■ Assigned task: Every line of the records below that holds the word "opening" belongs in the answer.

■ Task input:
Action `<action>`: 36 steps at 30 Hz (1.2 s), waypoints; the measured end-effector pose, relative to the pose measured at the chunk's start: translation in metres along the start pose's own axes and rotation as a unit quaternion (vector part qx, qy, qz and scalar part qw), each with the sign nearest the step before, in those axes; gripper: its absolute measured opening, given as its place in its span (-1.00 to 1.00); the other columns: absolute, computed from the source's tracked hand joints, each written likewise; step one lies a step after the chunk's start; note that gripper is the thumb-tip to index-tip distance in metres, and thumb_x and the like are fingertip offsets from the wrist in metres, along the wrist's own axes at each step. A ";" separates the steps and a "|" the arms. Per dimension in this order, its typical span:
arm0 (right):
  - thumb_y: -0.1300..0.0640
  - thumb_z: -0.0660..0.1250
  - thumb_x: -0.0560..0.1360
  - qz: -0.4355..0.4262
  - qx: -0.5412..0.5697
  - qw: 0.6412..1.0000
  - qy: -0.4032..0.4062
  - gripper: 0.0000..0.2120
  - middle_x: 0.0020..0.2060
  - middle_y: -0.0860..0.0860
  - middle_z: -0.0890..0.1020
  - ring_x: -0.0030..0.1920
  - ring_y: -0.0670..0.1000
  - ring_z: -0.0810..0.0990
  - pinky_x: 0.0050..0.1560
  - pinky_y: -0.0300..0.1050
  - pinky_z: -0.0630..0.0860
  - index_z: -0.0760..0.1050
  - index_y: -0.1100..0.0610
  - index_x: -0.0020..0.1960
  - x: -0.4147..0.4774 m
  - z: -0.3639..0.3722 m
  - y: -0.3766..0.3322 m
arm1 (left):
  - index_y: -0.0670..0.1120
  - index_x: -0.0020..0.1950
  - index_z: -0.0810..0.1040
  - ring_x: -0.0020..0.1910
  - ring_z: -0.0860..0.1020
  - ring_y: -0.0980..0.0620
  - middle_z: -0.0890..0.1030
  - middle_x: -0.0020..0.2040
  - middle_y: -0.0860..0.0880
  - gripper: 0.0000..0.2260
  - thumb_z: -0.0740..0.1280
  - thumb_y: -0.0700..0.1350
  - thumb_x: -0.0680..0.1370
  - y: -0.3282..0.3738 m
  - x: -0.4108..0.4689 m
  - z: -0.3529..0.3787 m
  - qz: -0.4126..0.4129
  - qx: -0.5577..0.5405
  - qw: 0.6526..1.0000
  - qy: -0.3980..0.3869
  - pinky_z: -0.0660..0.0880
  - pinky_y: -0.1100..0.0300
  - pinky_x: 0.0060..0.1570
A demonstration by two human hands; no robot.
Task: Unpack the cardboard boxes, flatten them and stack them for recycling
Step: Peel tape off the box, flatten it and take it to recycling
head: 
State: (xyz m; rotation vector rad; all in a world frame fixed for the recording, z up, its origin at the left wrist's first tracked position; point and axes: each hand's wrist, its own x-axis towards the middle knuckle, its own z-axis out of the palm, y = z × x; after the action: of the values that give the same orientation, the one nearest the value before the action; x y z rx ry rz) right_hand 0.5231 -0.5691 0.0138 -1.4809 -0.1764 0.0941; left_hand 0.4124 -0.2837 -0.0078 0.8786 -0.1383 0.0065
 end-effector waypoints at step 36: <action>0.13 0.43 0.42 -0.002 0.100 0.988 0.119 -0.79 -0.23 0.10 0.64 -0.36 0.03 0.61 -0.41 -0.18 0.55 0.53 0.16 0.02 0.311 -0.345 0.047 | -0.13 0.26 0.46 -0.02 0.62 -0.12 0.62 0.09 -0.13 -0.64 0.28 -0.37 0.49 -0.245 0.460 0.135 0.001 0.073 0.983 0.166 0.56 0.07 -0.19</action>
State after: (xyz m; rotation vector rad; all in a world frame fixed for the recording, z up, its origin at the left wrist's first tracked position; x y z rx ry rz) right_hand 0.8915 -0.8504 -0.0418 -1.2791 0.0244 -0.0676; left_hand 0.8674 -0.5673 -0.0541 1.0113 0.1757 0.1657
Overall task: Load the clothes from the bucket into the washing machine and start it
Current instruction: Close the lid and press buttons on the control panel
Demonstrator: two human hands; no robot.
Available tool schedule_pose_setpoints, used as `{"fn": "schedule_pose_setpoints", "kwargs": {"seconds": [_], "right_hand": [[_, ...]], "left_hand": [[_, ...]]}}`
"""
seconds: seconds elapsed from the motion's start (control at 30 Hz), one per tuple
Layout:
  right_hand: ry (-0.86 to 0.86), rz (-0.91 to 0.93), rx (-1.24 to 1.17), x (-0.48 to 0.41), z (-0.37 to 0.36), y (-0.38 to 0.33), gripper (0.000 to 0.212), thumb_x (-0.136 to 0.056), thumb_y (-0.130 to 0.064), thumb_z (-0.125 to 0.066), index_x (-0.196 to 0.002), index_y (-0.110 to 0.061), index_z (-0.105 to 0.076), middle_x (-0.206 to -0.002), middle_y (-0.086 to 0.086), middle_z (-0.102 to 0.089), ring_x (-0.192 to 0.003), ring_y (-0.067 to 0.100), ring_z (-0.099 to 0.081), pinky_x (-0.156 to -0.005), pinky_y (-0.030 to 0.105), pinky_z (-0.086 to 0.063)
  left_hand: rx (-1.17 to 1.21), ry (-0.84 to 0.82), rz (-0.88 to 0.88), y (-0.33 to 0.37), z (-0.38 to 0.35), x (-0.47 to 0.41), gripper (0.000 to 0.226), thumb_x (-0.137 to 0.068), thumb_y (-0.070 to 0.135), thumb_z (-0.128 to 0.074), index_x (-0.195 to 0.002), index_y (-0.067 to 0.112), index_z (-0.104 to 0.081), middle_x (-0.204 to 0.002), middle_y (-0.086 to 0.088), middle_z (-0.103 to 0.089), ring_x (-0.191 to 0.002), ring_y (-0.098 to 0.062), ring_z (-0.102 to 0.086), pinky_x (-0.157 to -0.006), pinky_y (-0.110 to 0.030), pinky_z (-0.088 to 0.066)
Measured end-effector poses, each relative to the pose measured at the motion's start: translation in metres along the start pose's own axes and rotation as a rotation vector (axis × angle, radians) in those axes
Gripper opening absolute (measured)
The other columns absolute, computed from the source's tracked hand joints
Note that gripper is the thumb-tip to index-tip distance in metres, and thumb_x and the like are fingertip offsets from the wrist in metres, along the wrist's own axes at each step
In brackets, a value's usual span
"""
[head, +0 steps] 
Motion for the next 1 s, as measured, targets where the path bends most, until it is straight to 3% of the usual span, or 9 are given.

■ Result:
Action `<action>`: 36 steps at 30 Hz (1.2 s), waypoints; the measured end-effector pose, relative to the pose measured at the chunk's start: translation in metres along the start pose's own axes and rotation as a unit quaternion (vector part qx, qy, qz and scalar part qw), each with the sign nearest the step before, in those axes; gripper: its absolute measured opening, given as its place in its span (-1.00 to 1.00); the other columns: absolute, computed from the source's tracked hand joints, each written likewise; step one lies a step after the chunk's start; note that gripper is the thumb-tip to index-tip distance in metres, and thumb_x and the like are fingertip offsets from the wrist in metres, along the wrist's own axes at each step. A ";" separates the steps and a "|" the arms. Per dimension in this order, its typical span:
Gripper opening absolute (measured)

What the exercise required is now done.